El fragmento provee el inmediato placer, el delicado arte de la expectativa, de la adivinación y de la ciencia. De la especulación, lisa y llana. La lista de los pendientes se vuelve eterna, imposible, y eso da un placer oculto. Vale la pena. Tener qué ver. Si se desprende el mundo del mundo, es lo mismo. Se muestra en el vericueto de un píxel en toda su más maravillosa variedad. Se suma, como en las tiendas de electrodomésticos, una realidad que se expande de pantalla en pantalla, se continúa, se despliega con resolución creciente, mayor fidelidad. Embarga la dulce sensación de estar vivo. De seguir la madeja, de buscar el dorado centro, de matar al bicho nuestro, de hacer sentido. Netflix dice: aquí está el comienzo del hilo. “Síguelo” (Netflix habla en español neutro, por supuesto). No hay centro. Sigue el hilo sin fin de la recomendación: porque viste... en el sentido de lo nuestro, todo es ajeno. Da y quita en un mismo gesto de mitológica reina distante. Niega y ofrece en caprichos de señorito. Crea el hábito de la eternidad.

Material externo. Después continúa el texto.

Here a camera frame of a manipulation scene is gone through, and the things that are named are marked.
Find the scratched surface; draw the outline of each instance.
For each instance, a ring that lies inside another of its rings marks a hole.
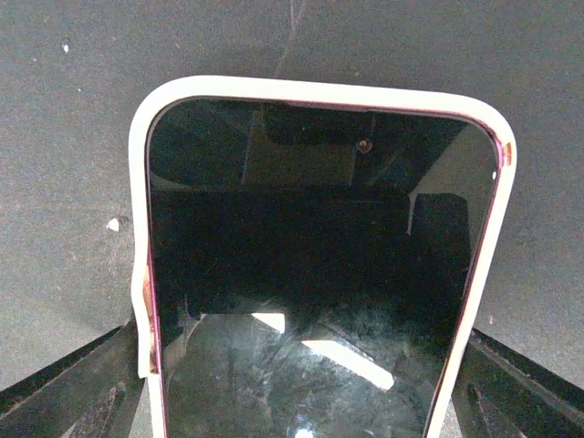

El exoesqueleto ha perdido todo rastro de hogar. Es una carcasa fría, inútil. El hombre bicho se cubre de periódicos. Antiguallas. Reseñas de libros, entrevistas a alguna figura una vez prominente, una columna de opinión sobre aquella recordada crisis griega, una noticia escueta sobre el precio de la nafta, el amorío de cierta estrella de cine. Nombres del olvido, que el hombre bicho lee con depurada emoción. No lee, porque esa práctica ya no existe. Pero toca y mira los curiosos dibujos de las letras, como talladas en el papel fino. Blanco, negro, celeste. Recuerda los colores. No los nombra, no hay palabras en su memoria. Hay cosas, que no entiende. El búnker se va llenando de vapores, el hombre bicho se tapa mientras traga la última de sus piernas. Se asfixia.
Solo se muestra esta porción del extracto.